§ **Problem description**
Collect all lines below with the string "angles".

^^^^^^^^^^^^^^^^

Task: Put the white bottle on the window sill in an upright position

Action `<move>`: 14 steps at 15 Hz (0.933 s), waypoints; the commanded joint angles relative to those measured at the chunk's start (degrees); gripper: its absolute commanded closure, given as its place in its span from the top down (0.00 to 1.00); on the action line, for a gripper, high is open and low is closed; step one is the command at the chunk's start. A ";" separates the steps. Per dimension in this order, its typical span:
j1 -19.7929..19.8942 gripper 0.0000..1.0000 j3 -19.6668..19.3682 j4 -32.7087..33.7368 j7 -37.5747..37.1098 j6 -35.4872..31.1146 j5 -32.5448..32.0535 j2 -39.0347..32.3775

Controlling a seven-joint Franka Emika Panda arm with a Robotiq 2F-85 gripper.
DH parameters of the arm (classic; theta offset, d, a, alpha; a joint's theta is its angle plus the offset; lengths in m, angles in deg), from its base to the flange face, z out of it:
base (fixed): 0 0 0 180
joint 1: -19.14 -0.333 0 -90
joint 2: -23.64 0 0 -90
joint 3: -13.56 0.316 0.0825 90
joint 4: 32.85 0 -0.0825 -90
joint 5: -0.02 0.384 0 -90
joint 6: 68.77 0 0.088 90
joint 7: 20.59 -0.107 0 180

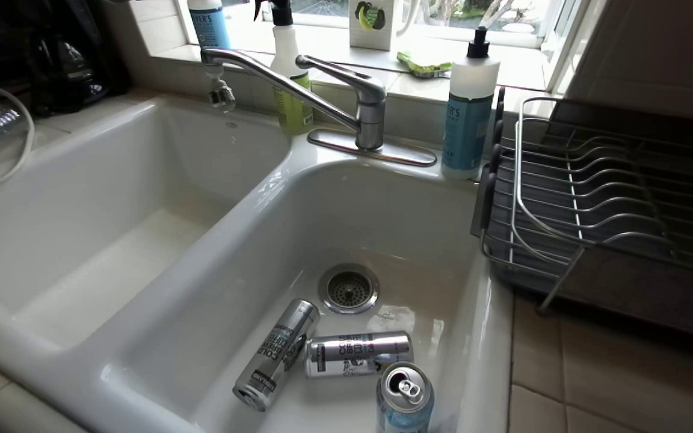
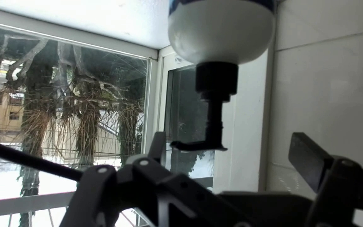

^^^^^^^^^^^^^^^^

§ **Output of the task**
Action `<move>`: 14 steps at 15 Hz (0.933 s), waypoints; the commanded joint angles relative to those measured at the chunk's start (degrees); gripper: its absolute commanded closure, given as its place in its span from the top down (0.00 to 1.00); on the action line, for a gripper, high is open and low is closed; step one is the command at the chunk's start. A ";" separates the steps. Per dimension in this order, its typical span:
DH parameters of the arm (classic; theta offset, d, a, alpha; a joint's theta is its angle plus the offset; lengths in m, angles in deg), from its base to the flange face, z out of it:

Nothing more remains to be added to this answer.